◆ **YOUR INSTRUCTIONS**
Output all of the data below without changing a word, and exclude the pictures.

◆ **INPUT DATA**
--
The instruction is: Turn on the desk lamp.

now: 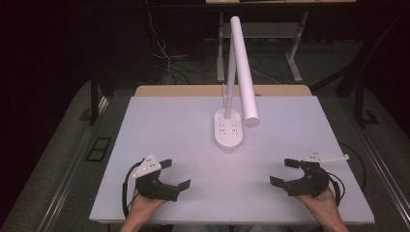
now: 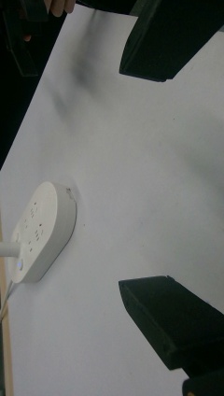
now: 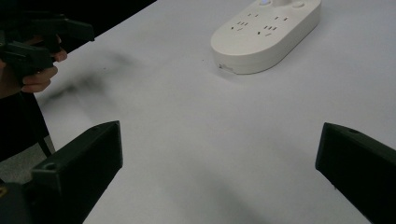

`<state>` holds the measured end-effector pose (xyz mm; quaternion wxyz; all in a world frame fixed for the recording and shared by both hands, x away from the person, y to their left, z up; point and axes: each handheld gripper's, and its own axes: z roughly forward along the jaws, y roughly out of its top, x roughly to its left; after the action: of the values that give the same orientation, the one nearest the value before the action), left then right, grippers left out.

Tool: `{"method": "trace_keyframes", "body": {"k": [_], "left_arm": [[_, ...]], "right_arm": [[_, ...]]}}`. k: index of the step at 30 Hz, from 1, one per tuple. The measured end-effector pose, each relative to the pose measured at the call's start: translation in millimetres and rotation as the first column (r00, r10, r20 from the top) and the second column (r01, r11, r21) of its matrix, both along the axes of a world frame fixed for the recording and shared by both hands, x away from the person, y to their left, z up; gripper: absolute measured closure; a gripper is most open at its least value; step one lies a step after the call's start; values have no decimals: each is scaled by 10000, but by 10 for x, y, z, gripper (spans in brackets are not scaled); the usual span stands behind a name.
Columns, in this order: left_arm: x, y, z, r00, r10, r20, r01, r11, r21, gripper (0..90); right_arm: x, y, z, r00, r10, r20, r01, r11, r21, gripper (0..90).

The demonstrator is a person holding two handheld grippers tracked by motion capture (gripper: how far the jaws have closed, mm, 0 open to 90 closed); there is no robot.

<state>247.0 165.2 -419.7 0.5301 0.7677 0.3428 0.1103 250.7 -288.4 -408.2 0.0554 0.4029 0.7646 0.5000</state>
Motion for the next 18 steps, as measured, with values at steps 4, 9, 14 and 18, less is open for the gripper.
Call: {"method": "trace_keyframes", "body": {"k": [4,9,14,18], "left_arm": [[1,5,-2,10000,-3,1,3,10000,18,0],[-8,10,-6,10000,18,-14,-18,10000,61,0],[-10,17,-10,10000,36,-32,-35,10000,61,0],[-9,15,-16,10000,18,-42,-17,10000,80,0]], "right_arm": [[0,0,3,9999,89,-65,-89,9999,-47,5],[-2,5,7,9998,157,-134,-158,9999,-44,5],[3,13,6,9997,195,-172,-197,9998,-78,5],[8,10,6,9996,214,-196,-216,9997,-108,5]]}}
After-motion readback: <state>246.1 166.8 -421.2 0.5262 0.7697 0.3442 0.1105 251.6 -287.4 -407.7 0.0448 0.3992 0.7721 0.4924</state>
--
◆ **SOLUTION TO THE EXERCISE**
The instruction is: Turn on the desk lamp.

now: 
now: 
now: 

`<state>` holds the measured end-effector pose (xyz mm; quaternion wxyz; all in a world frame fixed for the recording and shared by both hands, x away from the person, y to their left, z up; point and axes: each handheld gripper's, and its own axes: z roughly forward along the jaws, y roughly out of its top, x roughly to its left; after the action: of the values that give the same orientation, the one nearest the value before the action), left then right, grippers left out.

Tool: `{"method": "trace_keyframes", "body": {"k": [_], "left_arm": [[_, ...]], "right_arm": [[_, ...]]}}`. k: index of the step at 30 Hz, from 1, one per tuple. The measured end-effector pose, each relative to the pose measured at the call's start: translation in millimetres and rotation as the first column (r00, r10, r20 from the top) and the second column (r01, r11, r21) of its matrix, both along the axes of a world frame fixed for the recording and shared by both hands, x away from the person, y to their left, z up; gripper: absolute measured closure; a gripper is most open at its least value; step one lies a step after the call's start; values have no decimals: each is scaled by 10000, but by 10 for x, y, z, gripper (spans in brackets are not scaled); the usual span stands behind a name.
Columns, in this order: left_arm: x, y, z, r00, r10, r20, r01, r11, r21, gripper (0..90); right_arm: x, y, z, r00, r10, r20, r01, r11, r21, gripper (0..90).

The demonstrator is a person holding two handheld grippers tracked by motion capture (gripper: how far the jaws have closed, mm, 0 open to 90 closed); there is no robot.

<state>247.0 165.2 -419.7 0.5301 0.7677 0.3428 0.1103 250.7 -288.4 -408.2 0.0554 0.4029 0.7646 0.5000</state>
Motion for the next 18 steps, as measured, with values at steps 4, 9, 14 and 18, less is open for the gripper.
Call: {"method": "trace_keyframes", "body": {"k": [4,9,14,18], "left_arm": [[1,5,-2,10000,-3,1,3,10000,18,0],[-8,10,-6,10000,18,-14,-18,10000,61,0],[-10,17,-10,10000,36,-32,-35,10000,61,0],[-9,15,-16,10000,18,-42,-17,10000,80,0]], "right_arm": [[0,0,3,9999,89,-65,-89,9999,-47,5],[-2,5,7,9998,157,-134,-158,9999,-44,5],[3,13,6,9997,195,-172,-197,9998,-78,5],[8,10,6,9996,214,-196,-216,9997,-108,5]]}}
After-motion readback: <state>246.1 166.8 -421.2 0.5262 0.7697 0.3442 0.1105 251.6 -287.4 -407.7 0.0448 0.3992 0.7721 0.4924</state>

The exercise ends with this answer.